Data shown:

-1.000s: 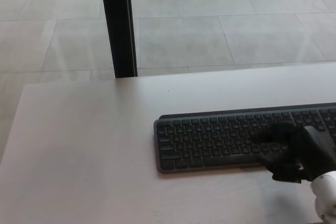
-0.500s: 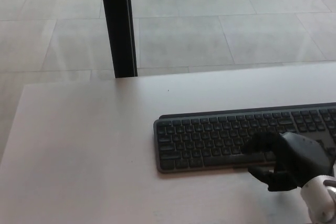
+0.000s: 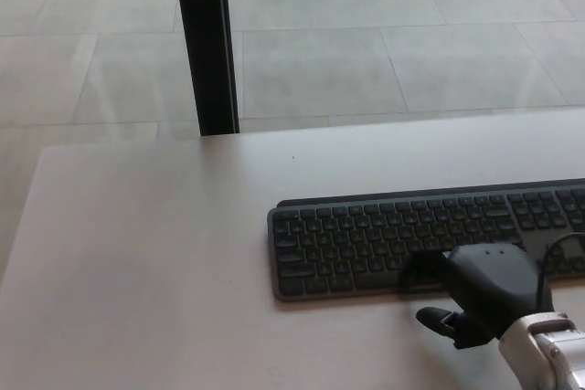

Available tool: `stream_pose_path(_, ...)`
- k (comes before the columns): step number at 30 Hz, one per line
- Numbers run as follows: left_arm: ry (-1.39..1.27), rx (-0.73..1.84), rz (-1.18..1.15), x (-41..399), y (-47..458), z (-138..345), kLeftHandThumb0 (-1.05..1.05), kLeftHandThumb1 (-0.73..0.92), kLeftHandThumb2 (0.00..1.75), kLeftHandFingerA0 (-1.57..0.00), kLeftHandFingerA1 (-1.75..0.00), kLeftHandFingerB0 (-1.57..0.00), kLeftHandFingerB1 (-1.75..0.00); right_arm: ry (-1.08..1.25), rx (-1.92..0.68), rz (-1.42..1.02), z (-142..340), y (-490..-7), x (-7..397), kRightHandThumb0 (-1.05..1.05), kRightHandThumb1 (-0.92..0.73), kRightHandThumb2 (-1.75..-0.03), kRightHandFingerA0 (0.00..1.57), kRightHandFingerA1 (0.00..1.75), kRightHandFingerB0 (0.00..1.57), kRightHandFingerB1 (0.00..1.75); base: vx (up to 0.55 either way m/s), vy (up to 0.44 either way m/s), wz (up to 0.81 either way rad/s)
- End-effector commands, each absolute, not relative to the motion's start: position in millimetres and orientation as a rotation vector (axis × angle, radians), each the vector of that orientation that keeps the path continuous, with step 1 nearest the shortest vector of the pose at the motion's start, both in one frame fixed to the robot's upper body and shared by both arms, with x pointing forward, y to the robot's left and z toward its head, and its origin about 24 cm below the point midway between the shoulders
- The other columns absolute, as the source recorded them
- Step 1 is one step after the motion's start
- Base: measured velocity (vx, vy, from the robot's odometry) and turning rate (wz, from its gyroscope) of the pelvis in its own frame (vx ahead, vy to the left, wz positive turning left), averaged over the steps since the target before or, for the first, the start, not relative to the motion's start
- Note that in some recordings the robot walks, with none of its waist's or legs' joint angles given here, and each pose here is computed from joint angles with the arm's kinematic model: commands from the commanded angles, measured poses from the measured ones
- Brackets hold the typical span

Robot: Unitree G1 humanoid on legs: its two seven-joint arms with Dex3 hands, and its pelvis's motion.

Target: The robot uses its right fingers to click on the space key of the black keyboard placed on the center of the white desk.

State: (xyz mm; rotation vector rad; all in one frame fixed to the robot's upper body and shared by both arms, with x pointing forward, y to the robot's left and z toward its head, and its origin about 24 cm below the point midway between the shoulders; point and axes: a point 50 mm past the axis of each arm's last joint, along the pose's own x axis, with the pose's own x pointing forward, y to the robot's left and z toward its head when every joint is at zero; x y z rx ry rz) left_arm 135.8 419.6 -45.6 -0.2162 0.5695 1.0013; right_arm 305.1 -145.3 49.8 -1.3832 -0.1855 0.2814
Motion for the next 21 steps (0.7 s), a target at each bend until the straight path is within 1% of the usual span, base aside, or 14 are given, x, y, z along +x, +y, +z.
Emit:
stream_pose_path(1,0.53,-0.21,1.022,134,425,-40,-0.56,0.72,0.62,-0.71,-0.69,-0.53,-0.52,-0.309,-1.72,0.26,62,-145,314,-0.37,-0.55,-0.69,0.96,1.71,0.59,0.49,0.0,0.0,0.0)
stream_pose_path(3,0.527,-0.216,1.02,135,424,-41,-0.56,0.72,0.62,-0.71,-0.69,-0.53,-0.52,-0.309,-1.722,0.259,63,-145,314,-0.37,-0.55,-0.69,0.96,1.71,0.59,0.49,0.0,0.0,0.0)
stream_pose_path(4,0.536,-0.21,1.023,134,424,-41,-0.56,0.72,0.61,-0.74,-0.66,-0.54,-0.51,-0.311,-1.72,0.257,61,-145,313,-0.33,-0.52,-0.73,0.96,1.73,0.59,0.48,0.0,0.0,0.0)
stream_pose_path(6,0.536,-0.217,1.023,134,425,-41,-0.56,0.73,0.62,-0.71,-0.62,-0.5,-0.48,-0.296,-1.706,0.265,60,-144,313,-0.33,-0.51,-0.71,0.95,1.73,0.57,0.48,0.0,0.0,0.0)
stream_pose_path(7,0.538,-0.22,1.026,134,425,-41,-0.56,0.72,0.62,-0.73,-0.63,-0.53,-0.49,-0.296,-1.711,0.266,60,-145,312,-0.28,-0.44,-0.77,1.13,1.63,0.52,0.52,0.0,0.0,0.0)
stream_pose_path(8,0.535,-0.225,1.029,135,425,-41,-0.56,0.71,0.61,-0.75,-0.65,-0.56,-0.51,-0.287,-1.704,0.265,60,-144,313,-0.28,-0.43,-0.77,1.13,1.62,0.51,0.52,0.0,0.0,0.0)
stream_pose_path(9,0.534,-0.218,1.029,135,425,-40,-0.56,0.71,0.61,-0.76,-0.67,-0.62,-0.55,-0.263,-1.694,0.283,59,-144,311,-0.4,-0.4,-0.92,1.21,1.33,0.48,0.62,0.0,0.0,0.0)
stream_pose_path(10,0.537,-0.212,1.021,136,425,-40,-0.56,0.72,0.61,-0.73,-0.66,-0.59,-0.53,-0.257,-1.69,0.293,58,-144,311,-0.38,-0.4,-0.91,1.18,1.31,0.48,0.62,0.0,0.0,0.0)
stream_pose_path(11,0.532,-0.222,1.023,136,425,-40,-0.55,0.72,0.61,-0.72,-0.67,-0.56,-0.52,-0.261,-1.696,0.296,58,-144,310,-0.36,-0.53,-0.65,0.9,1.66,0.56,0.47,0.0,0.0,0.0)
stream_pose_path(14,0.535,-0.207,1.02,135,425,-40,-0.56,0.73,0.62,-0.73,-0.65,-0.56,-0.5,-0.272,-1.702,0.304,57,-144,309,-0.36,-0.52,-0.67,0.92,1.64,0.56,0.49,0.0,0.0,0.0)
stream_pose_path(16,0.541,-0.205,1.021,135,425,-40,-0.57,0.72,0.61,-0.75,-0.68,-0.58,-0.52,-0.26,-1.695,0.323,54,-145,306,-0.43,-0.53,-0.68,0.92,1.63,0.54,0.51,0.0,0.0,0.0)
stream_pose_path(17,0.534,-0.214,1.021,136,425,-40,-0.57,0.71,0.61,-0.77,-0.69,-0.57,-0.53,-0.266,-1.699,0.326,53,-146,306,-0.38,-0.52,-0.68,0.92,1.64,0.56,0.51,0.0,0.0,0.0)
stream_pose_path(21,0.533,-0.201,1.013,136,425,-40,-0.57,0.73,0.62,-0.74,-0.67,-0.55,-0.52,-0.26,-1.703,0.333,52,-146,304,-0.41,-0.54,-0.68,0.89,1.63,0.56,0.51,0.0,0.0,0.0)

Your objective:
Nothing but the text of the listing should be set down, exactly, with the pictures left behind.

Reply to the exercise:
-1.000s: 
-0.500s: 
+0.000s: 

Available tool: `stream_pose_path(_, ...)`
- k (comes before the columns): step number at 30 Hz, one per line
- Numbers run as follows: left_arm: ry (-1.39..1.27), rx (-0.73..1.84), rz (-1.18..1.15), x (-41..399), y (-47..458), z (-138..345), kLeftHandThumb0 (-1.05..1.05), kLeftHandThumb1 (-0.73..0.92), kLeftHandThumb2 (0.00..1.75), kLeftHandFingerA0 (-1.57..0.00), kLeftHandFingerA1 (-1.75..0.00), kLeftHandFingerB0 (-1.57..0.00), kLeftHandFingerB1 (-1.75..0.00); right_arm: ry (-1.08..1.25), rx (-1.92..0.68), rz (-1.42..1.02), z (-142..340), y (-490..-7), x (-7..397), kRightHandThumb0 (-1.05..1.05), kRightHandThumb1 (-0.92..0.73), kRightHandThumb2 (-1.75..-0.03), kRightHandFingerA0 (0.00..1.57), kRightHandFingerA1 (0.00..1.75), kRightHandFingerB0 (0.00..1.57), kRightHandFingerB1 (0.00..1.75); base: vx (up to 0.55 either way m/s), vy (up to 0.44 either way m/s), wz (up to 0.81 either way rad/s)
- End-effector commands, each absolute, not relative to the motion's start: position in millimetres and orientation as a rotation vector (axis × angle, radians), each the vector of that orientation that keeps the path continuous, with step 1 nearest the shortest vector of the pose at the motion's start, both in one frame fixed to the robot's upper body and shared by both arms, with x pointing forward, y to the robot's left and z toward its head, and its origin about 24 cm below the point midway between the shoulders
- The other columns absolute, as the source recorded them
- Step 1 is one step after the motion's start
- Base: measured velocity (vx, vy, from the robot's odometry) and turning rate (wz, from its gyroscope) of the pelvis in its own frame (vx ahead, vy to the left, wz positive turning left), averaged over the steps since the target before or, for the first, the start, not relative to the motion's start
- Note that in some recordings the robot walks, with none of its waist's or legs' joint angles given here, and each pose here is computed from joint angles with the arm's kinematic model: commands from the commanded angles, measured poses from the measured ones
- Brackets hold the typical span

Robot: Unitree G1 humanoid on legs: its two seven-joint arms with Dex3 hands, and its pelvis's motion.

Target: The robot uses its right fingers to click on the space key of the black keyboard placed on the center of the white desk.

State: (xyz mm; rotation vector rad; all in one frame fixed to the robot's upper body and shared by both arms, with x pointing forward, y to the robot's left and z toward its head, and its origin about 24 cm below the point midway between the shoulders; point and axes: a point 50 mm past the axis of each arm's last joint, along the pose's own x axis, with the pose's own x pointing forward, y to the robot's left and z toward its head when every joint is at zero; x y z rx ry rz) left_arm 135.8 419.6 -45.6 -0.2162 0.5695 1.0013; right_arm 305.1 -145.3 49.8 -1.3832 -0.1855 0.2814
Motion for the next 21 steps (0.7 s), a target at each bend until the straight path is within 1% of the usual span, base aside, or 14 are given, x, y, z along +x, +y, +z.
Emit:
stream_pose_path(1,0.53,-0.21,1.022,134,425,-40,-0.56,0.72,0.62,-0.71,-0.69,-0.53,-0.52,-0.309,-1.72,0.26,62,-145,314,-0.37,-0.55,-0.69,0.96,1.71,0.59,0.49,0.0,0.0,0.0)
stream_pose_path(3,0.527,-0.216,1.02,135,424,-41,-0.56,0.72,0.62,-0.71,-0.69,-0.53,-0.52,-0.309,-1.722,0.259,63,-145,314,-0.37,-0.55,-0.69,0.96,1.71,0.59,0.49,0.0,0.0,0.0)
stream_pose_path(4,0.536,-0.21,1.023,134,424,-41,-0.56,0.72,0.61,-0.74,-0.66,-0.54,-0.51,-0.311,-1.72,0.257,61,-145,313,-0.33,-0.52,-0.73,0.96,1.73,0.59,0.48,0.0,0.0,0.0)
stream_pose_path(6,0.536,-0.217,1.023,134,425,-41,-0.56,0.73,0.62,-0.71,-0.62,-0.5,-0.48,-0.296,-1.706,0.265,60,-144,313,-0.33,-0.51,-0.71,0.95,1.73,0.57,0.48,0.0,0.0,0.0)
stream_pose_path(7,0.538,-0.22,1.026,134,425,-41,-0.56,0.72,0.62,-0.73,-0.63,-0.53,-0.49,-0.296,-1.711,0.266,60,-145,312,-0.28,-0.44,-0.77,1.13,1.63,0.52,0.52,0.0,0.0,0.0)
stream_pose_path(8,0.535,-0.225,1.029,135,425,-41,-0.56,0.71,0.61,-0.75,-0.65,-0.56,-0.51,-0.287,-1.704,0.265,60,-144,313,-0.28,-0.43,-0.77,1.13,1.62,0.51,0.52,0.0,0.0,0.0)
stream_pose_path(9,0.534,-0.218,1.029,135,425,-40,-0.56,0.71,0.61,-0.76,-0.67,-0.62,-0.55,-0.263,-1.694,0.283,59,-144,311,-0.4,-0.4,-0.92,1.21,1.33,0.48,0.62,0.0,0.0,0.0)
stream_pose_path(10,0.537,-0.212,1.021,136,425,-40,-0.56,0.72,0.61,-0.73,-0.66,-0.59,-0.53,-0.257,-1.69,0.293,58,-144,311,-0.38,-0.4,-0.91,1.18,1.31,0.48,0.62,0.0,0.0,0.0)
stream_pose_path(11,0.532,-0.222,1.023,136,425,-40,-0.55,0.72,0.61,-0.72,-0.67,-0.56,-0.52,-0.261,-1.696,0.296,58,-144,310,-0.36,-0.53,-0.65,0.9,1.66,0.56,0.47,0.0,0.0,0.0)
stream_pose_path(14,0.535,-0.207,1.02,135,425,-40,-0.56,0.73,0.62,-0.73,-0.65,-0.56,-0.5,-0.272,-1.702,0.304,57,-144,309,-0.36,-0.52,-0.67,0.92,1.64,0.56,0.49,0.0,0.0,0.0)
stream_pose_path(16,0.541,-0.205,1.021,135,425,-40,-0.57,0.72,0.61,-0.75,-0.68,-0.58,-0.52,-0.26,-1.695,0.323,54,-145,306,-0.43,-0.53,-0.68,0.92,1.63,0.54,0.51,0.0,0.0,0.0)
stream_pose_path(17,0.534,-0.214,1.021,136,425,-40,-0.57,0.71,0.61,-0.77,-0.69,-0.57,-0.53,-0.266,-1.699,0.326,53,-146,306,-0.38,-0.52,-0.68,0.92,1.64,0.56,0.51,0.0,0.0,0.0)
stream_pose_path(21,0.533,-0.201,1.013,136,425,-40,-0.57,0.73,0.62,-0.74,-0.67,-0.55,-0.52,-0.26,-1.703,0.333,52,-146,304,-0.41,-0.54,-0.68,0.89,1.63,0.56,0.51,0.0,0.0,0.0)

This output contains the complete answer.